Aufgrund des Fortzahlungsantrages vom 22. Juni 2005 bewilligte die Antragsgegnerin dem Antragsteller mit Bescheid vom 30. Juni 2005 Leistungen nach dem SGB II in Höhe von 440,10 EUR für den Monat Juli 2005 und in Höhe von 533,32 EUR monatlich für die Monate August bis einschließlich Dezember 2005. Dabei berücksichtigte die Antragsgegnerin einen Heizkostenbedarf von 40,05 EUR.

Mit Beschluss vom 25. Juli 2005 hat das Sozialgericht Gießen die Antragsgegnerin verpflichtet, dem Antragsteller einstweilen bis zum Vorliegen einer abschließenden erstinstanzlichen gerichtlichen Entscheidung über die Leistungspflicht die Kosten des Antragstellers für Miete, Nebenkosten, Strom und Gas für die Zeit ab 1. Januar 2005 bis zum 31. Dezember 2005 in Höhe der tatsächlich anfallenden Kosten von 317,27 EUR monatlich zu zahlen. Soweit diese Anordnung die bisher bewilligten Unterkunftskosten übersteige, habe die Antragsgegnerin die übersteigenden Unterkunftskosten einstweilen als Darlehen zu übernehmen. Mit der Darlehensrückführung könne nach Abschluss des erstinstanzlichen Klageverfahrens (S 25 AS 245/05) im gesetzlich vorgesehenen Umfang begonnen werden.

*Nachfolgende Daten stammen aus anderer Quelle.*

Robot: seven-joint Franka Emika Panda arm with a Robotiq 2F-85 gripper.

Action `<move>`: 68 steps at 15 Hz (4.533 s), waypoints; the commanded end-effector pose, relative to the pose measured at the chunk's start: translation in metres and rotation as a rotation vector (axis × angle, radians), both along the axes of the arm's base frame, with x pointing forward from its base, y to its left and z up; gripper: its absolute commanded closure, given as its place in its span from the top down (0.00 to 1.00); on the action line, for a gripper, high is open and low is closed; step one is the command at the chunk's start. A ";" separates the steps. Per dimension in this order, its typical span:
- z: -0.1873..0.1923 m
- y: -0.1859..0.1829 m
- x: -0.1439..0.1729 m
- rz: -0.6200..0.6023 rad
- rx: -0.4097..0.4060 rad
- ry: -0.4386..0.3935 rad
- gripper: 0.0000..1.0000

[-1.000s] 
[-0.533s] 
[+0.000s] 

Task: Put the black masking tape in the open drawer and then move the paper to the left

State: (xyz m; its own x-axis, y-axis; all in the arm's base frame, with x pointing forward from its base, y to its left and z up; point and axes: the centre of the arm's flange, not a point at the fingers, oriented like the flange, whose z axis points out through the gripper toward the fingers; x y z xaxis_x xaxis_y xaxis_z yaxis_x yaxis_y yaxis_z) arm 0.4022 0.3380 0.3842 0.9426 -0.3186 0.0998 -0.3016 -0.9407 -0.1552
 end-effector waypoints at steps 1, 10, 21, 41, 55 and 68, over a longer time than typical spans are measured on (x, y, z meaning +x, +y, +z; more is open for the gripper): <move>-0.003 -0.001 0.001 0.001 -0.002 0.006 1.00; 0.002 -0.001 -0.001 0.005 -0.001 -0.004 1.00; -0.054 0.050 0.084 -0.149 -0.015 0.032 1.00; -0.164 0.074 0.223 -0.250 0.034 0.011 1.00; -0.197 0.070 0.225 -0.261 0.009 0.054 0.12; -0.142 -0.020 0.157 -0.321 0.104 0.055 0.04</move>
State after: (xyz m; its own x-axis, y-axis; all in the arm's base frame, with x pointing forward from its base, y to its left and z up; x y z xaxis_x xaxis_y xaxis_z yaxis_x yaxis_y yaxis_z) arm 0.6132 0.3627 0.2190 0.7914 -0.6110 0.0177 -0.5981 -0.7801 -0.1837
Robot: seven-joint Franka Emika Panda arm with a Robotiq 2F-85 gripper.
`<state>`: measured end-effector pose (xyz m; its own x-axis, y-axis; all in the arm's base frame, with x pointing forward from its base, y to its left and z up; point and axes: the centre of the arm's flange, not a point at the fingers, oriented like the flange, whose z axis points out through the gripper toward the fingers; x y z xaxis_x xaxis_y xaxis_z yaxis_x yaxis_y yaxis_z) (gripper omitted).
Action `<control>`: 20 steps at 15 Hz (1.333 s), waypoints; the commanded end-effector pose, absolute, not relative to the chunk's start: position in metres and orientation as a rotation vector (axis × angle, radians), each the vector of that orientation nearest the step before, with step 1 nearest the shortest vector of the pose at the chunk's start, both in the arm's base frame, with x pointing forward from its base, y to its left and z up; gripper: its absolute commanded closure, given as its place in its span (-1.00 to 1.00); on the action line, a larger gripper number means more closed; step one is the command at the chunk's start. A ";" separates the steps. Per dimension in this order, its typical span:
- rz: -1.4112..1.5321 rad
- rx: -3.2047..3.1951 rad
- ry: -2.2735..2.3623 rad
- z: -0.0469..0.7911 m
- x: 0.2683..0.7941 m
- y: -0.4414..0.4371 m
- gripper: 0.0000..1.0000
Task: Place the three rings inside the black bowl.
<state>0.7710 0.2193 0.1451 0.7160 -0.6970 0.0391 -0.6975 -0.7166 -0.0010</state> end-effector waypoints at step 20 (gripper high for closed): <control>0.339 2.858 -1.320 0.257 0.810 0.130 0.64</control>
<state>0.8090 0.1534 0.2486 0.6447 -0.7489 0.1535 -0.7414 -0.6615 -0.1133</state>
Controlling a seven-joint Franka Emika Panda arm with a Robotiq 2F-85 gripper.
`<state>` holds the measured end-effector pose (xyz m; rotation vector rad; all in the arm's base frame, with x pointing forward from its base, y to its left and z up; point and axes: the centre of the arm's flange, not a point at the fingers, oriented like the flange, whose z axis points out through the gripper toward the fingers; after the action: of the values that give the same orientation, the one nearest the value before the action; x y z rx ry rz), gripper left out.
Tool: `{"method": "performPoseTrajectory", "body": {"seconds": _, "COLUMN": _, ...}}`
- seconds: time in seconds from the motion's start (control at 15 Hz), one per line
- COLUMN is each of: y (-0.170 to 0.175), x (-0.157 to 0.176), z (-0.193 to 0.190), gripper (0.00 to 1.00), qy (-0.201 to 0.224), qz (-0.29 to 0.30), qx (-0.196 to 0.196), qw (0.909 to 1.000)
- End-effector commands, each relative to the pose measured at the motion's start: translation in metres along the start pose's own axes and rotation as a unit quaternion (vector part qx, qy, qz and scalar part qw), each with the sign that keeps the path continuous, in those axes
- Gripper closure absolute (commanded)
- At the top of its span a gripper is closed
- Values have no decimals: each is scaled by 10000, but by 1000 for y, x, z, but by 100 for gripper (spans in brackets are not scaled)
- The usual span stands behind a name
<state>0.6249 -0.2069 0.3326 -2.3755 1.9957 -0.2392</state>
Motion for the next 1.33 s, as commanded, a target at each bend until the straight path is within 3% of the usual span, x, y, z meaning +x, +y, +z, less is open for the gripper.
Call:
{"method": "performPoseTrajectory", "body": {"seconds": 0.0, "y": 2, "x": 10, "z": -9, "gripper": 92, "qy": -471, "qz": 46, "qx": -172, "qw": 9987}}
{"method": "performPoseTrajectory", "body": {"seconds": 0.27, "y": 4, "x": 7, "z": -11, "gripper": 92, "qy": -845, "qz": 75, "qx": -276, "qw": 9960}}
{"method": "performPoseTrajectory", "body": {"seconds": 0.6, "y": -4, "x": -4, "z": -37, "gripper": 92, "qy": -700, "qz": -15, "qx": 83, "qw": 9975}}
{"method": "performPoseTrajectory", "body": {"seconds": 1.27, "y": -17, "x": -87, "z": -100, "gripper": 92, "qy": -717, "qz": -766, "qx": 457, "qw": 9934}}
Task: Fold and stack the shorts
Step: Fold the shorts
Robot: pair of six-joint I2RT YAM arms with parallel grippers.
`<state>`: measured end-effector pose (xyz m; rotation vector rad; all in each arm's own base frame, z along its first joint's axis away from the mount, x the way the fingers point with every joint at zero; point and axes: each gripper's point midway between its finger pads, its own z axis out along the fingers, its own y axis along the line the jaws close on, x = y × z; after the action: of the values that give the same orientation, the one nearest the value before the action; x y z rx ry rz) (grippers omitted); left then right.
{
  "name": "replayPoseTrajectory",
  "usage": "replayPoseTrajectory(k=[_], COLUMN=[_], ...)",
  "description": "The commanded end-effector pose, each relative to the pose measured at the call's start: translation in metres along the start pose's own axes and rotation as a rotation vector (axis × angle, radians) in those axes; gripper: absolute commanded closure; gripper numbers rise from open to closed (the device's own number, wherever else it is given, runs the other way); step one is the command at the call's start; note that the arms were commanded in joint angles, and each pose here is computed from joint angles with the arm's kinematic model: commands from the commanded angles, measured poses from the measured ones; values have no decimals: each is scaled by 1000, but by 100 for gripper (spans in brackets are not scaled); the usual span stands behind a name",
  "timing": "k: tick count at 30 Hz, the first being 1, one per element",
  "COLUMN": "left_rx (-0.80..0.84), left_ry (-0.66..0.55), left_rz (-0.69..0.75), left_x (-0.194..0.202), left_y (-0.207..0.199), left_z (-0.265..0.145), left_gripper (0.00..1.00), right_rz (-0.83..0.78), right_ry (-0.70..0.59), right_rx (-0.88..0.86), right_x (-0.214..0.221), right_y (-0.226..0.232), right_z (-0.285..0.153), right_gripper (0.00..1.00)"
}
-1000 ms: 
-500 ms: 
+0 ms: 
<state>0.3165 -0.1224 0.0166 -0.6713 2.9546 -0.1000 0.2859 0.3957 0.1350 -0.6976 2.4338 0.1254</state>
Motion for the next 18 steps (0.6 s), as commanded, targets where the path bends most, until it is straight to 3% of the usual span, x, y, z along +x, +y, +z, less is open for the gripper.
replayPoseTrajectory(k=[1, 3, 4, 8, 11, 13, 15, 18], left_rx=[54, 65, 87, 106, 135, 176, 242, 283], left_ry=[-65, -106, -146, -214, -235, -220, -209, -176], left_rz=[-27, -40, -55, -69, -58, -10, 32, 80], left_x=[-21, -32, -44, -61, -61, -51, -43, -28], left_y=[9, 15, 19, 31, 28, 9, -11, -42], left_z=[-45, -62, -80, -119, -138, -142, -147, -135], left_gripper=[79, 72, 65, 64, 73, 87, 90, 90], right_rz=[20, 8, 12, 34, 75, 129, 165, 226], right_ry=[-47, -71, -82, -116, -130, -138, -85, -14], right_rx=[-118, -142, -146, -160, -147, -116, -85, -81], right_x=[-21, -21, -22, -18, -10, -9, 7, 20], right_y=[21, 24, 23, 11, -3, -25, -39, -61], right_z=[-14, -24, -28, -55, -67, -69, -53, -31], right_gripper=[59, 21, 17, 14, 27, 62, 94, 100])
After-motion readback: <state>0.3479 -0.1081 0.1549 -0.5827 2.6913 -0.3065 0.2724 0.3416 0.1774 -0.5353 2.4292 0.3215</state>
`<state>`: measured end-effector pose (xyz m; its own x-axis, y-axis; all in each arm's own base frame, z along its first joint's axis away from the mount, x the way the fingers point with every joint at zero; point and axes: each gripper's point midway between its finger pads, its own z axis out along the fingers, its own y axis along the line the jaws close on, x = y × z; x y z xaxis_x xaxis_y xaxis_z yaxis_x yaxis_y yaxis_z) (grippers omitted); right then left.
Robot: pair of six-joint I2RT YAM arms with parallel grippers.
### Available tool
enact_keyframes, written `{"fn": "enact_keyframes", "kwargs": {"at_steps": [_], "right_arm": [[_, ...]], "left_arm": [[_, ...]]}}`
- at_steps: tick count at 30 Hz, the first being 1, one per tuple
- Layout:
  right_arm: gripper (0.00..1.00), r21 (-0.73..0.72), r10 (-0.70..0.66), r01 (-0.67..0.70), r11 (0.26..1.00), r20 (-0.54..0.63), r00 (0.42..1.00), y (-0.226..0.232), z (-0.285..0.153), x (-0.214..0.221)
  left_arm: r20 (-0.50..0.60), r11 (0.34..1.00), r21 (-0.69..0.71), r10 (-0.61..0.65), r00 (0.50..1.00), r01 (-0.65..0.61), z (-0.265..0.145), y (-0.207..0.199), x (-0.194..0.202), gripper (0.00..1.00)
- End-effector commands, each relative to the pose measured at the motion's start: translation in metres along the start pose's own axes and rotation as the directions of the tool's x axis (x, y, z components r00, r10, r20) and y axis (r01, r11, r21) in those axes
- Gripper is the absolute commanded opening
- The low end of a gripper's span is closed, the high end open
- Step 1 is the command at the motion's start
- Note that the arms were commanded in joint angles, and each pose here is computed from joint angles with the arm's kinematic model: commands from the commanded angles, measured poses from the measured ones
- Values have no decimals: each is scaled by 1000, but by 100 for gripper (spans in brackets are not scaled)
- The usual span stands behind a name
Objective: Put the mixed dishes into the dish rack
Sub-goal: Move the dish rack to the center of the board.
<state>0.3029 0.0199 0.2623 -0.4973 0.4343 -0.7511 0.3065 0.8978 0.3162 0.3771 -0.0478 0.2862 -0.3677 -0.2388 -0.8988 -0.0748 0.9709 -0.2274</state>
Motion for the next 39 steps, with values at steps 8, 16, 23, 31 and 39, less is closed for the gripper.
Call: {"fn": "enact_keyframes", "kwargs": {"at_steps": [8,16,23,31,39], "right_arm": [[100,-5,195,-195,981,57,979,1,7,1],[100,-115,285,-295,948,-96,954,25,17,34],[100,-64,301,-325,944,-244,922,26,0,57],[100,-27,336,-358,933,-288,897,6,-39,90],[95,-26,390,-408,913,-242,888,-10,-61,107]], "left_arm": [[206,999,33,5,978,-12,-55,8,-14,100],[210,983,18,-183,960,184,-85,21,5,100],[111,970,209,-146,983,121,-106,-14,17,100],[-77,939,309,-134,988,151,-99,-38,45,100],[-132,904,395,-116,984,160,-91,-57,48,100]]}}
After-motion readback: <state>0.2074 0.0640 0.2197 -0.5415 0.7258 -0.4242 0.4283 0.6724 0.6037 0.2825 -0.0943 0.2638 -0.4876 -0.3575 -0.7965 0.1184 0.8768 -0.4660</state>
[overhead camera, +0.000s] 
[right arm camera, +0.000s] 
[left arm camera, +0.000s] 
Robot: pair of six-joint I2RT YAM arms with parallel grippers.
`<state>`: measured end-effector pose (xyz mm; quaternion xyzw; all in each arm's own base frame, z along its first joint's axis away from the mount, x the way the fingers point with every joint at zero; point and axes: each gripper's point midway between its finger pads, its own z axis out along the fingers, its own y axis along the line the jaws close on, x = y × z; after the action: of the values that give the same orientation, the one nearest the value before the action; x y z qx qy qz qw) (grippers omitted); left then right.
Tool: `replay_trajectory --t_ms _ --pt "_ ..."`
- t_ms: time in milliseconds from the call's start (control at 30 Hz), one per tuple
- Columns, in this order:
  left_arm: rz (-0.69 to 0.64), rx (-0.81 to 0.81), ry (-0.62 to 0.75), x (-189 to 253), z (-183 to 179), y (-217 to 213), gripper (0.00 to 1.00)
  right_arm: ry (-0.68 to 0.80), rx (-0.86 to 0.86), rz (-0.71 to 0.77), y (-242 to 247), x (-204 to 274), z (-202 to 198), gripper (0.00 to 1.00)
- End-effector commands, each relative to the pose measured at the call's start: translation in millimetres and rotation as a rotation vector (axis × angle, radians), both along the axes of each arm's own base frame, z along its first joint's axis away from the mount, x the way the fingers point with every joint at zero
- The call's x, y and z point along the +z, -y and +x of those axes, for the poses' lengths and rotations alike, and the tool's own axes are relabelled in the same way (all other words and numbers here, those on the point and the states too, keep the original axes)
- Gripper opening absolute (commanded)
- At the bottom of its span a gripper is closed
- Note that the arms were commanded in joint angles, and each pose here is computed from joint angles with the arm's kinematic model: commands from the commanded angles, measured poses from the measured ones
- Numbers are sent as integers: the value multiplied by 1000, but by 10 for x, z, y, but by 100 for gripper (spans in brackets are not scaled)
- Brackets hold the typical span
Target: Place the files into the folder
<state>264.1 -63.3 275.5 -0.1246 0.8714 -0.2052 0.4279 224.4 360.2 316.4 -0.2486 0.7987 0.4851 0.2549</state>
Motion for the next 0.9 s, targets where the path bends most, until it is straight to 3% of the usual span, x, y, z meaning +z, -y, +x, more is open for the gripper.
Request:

Zur Begründung hat das Sozialgericht ausgeführt, der Antragsteller habe sowohl einen Anordnungsgrund als auch einen Anordnungsanspruch glaubhaft gemacht. Der Antragsteller begehre mit dem Antrag die einstweilige Übernahme der tatsächlichen Unterkunftskosten und vertrete dabei den Standpunkt, dass diese angemessen seien, weil er im Vergleich zu anderen Leistungsbeziehern unter Zusammenrechnung aller Kostenteile nicht über deren Gesamtkosten liege. Mit dieser Argumentation könne der Antragsteller im Hauptsacheverfahren Erfolg haben. Dies insbesondere deshalb, weil er glaubhaft gemacht habe, dass er sich um eine Reparatur der Heizmöglichkeiten, welche der Grund für die überhöhten Energiekosten seien, gegenüber seinem Vermieter bemüht habe und auch wegen anderer Wohnmöglichkeiten Kontakte zu Vermietern aufgenommen habe. Bei dieser Sachlage, bei der sich im Ergebnis keine unangemessene Belastung der Antragsgegnerin im Vergleich zu anderen Wohnmöglichkeiten, die der Antragsteller finden könnte, ergebe, erscheine die von der Antragsgegnerin bemessene Frist zur Verkürzung der tatsächlichen Unterkunftskosten auf die nach ihrer Ansicht angemessenen Unterkunftskosten zu kurz.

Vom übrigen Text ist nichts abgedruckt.